BANDA ACEH — Kampanye "Ayah Wajib Hadir" yang digaungkan dalam peringatan Harganas XXXIII di Banda Aceh menempatkan peran ayah sebagai elemen kunci dalam mencegah fenomena fatherless yang dinilai mengancam perkembangan mental dan sosial anak. Kepala Dinas Pemberdayaan Perempuan, Perlindungan Anak, Pengendalian Penduduk, dan Keluarga Berencana (DP3AP2KB) Kota Banda Aceh, Tiara Sutari, menyebutkan bahwa penguatan keluarga juga dilakukan melalui revitalisasi Posyandu dengan mengoptimalkan Posyandu Integrasi Layanan Primer (ILP).
Kehadiran Ayah Lebih dari Sekadar Nafkah
Desy Maulidha Azwar dalam sambutannya menekankan bahwa ayah wajib meluangkan waktu untuk anak, bukan hanya mencari nafkah. "Istri perlu mengajak ayah menjadi pendamping," ujarnya. Menurutnya, keterlibatan ayah dalam pengasuhan berdampak langsung pada pembentukan nilai-nilai sosial dan sopan santun anak sejak dini.
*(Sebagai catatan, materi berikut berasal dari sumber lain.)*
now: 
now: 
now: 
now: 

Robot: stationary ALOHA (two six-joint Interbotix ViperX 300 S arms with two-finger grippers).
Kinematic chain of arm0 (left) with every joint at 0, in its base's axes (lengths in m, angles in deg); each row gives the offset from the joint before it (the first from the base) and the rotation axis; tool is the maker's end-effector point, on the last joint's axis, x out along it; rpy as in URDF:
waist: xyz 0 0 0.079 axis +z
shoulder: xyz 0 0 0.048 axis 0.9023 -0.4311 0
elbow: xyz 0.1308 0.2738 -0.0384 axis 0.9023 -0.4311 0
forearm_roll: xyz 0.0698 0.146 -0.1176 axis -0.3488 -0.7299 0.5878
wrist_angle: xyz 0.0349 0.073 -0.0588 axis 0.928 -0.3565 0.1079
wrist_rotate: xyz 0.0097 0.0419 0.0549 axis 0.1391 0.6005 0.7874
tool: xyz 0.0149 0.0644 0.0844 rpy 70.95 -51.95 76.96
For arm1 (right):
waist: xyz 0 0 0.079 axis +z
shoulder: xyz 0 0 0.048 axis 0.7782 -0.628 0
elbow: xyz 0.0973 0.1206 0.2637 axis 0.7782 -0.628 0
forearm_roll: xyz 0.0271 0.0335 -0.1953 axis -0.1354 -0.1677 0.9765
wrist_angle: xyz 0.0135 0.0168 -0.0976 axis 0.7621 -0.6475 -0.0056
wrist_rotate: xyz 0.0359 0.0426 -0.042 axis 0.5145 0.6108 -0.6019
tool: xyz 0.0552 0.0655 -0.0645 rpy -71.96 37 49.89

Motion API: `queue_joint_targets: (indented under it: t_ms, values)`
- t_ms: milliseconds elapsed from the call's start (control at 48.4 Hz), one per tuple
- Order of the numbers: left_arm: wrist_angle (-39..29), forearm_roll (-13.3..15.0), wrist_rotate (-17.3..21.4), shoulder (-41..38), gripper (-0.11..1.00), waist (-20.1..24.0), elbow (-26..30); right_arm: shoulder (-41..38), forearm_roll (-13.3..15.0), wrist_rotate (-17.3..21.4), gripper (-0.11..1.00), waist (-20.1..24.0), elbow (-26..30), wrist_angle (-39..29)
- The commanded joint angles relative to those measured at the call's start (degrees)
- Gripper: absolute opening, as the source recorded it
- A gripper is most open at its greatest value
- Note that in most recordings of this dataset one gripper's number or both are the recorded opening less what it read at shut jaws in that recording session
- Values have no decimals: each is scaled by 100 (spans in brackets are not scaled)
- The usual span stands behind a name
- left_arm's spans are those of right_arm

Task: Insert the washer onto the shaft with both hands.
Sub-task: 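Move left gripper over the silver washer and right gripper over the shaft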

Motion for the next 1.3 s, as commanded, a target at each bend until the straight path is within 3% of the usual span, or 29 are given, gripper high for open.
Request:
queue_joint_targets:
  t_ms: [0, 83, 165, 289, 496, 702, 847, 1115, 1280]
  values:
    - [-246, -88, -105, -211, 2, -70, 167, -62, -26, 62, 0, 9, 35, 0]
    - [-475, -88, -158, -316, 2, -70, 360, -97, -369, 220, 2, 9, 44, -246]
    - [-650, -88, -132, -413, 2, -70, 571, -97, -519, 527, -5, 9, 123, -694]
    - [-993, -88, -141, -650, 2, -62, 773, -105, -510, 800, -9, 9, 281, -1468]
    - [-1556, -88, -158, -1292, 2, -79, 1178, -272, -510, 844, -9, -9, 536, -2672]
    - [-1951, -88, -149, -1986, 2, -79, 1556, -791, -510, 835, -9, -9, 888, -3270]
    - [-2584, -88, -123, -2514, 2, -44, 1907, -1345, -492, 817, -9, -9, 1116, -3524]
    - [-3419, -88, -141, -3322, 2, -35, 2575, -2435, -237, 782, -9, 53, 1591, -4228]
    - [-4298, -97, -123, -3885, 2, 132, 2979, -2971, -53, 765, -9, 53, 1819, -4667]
Pemerintah setempat mengintensifkan sosialisasi berbagai kebijakan yang mendukung ketahanan keluarga. Program ini menyasar peningkatan kualitas pengasuhan anak sekaligus penguatan layanan keluarga sebagai bagian dari pembangunan sumber daya manusia di Aceh.
Edukasi Kesehatan Reproduksi dan Ancaman Gangguan Serviks
Selain seremoni, peringatan Harganas diisi dengan edukasi kesehatan reproduksi. Dokter spesialis obstetri dan ginekologi, Cut Sheira Elnita, memaparkan materi mengenai gangguan serviks yang dilanjutkan sesi diskusi dan tanya jawab. Hal ini menjadi pengingat bahwa kesehatan ibu dan anak tetap menjadi prioritas di tengah kampanye pengasuhan.
Kepala Perwakilan BKKBN Aceh, Safrina Salim, dan Kepala Dinas Kesehatan Kota Banda Aceh, Wahyudi, turut hadir dalam kegiatan tersebut. Mereka mendorong agar momentum Harganas dimanfaatkan untuk memperkuat fondasi keluarga dalam menghadapi perkembangan teknologi dan kecerdasan buatan (artificial intelligence).
Mencegah Stunting Lewat Pendampingan Orang Tua
Peringatan Harganas XXXIII yang jatuh setiap 29 Juni ini juga menjadi ajang edukasi pencegahan stunting. Pemerintah optimistis kampanye "Ayah Wajib Hadir" mampu mendorong terwujudnya generasi yang sehat, berkarakter, dan bebas stunting. Pemenuhan enam Standar Pelayanan Minimal (SPM) di bidang kesehatan terus dioptimalkan di seluruh puskesmas di Banda Aceh.
Masyarakat yang hadir mendapatkan pemahaman bahwa pendampingan orang tua terhadap anak di era digital harus diperkuat. Tanpa keterlibatan ayah, upaya membangun ketahanan keluarga dinilai tidak akan berjalan maksimal.